Originally trained as a teacher, Gesell ’15MD was one of the first students to obtain a PhD in the new field of child psychology. He was recruited to Yale in 1911, to start a clinic that then became the Child Study Center, and began a series of studies of infants and young children. His goal was to show the range of behaviors in normally developing children so clinicians could better identify children with developmental delays. His work was highly innovative for the time. Rather than rely solely on questionnaires or parent reports, Gesell actually observed children and used then-emerging technologies to more objectively capture what he saw: he used a movie camera to capture exactly how children approached tasks and how their approaches changed with age. He often filmed in the subjects’ homes or behind one-way mirrors, to ensure that observation be as unobtrusive as possible.

The Atlas, a two-volume book totaling 921 pages, documents these trends through a compilation of film stills from Gesell’s recordings of children performing a series of activities at each developmental stage. It was a massive enterprise, designed to reveal the range of normative activities at a number of different ages and with many different tasks. There are images of children putting rattles in their mouths, ringing bells, playing with blocks, and putting together puzzles, along with associated commentary. The Atlas illustrates that a 24-week-old will play with only one block; a 32-week-old will hold one in each hand; and a 56-week-old (as shown here) will take the blocks and stack them into a tower.

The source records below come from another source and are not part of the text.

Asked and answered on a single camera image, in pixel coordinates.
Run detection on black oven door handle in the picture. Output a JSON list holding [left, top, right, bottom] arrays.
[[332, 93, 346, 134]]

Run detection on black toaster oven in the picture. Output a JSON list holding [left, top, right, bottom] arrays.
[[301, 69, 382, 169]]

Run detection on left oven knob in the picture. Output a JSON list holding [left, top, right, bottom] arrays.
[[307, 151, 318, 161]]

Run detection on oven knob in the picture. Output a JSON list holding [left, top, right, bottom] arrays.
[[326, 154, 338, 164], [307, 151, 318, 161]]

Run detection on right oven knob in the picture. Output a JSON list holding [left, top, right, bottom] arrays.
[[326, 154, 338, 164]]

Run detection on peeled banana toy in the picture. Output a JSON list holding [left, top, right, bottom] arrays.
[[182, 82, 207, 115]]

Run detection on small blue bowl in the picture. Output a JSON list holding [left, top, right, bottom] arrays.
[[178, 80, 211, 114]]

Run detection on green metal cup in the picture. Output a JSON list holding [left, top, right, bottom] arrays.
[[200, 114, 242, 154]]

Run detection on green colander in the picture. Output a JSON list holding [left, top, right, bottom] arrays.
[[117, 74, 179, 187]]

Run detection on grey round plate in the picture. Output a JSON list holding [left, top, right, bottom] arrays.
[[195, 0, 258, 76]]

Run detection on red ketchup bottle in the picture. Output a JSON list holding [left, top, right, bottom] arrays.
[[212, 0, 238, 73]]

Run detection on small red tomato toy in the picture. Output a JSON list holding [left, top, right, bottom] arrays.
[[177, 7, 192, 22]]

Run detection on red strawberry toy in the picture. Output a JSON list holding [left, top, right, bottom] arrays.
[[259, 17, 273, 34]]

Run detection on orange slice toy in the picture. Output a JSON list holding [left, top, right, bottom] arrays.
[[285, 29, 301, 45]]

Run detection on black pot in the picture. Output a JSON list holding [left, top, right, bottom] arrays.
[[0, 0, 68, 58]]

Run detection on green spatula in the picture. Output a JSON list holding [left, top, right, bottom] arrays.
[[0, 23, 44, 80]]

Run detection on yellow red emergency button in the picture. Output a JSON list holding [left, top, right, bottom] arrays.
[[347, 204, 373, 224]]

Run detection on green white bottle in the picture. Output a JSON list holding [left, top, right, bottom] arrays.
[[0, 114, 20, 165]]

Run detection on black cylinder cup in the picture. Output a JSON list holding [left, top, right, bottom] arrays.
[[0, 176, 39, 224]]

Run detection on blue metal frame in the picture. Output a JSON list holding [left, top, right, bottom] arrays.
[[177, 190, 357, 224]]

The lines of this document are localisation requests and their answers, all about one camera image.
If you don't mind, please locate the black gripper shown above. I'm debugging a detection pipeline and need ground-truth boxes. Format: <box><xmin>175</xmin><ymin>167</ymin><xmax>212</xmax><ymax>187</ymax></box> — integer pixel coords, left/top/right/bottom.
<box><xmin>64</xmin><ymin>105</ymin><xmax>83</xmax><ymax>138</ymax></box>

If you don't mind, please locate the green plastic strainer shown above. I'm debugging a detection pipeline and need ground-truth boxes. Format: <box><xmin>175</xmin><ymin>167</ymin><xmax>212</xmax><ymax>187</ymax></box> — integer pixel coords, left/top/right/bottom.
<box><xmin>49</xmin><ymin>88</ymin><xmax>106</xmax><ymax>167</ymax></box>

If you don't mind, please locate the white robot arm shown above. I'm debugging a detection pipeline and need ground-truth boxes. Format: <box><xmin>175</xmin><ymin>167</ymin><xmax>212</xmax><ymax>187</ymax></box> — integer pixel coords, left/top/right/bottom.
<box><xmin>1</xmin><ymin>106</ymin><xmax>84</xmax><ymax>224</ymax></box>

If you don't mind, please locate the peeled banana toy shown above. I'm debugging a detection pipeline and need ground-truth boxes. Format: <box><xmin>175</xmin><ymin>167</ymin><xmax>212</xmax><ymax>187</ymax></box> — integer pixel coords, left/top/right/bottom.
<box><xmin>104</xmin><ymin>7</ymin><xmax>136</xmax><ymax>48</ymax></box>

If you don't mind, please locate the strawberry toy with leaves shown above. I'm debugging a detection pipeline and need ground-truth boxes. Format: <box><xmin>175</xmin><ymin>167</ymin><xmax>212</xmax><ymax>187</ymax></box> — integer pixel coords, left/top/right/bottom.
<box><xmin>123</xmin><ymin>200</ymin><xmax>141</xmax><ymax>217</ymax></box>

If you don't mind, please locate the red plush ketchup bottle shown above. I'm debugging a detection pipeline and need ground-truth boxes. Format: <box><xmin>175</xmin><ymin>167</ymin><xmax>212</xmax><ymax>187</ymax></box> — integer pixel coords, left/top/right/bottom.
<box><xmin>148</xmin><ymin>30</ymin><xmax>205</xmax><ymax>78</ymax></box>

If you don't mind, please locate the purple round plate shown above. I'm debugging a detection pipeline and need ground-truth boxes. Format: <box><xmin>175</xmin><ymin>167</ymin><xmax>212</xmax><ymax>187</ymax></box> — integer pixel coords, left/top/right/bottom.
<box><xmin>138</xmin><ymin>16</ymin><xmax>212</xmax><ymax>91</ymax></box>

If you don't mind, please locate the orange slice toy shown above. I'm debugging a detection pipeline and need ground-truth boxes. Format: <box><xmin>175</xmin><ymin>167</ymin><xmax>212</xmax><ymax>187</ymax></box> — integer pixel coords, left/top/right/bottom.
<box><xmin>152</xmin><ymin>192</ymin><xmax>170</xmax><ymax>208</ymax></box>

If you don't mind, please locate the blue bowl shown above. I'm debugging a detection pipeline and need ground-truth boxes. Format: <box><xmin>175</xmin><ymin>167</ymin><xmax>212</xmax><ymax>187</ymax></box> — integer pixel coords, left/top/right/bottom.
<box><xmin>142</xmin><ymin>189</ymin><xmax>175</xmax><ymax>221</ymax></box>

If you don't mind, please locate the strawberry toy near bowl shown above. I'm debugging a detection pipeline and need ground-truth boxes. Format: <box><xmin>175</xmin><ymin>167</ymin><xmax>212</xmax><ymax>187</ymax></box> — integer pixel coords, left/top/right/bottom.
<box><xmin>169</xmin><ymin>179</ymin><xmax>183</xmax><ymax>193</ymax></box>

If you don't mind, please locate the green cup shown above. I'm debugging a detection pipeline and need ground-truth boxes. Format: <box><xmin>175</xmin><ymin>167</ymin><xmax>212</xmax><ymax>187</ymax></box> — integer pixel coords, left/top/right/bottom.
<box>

Gesell’s work had a profound impact not just in child psychology, but also pediatrics, by emphasizing the importance of developmental monitoring and of the pediatrician’s understanding of normal developmental processes. The emphasis on understanding landmarks continues to be used by pediatricians today. After Gesell retired in 1948, his influence continued through the Atlas—which remained a useful reference volume for decades—and through his many students, including Benjamin Spock ’25, ’29Med, who had a major impact on parenting practices in the 1950s and 1960s. Gesell’s legacy at Yale remains very much alive at the Child Study Center, which continues to bring innovative methods to the study of children and their development.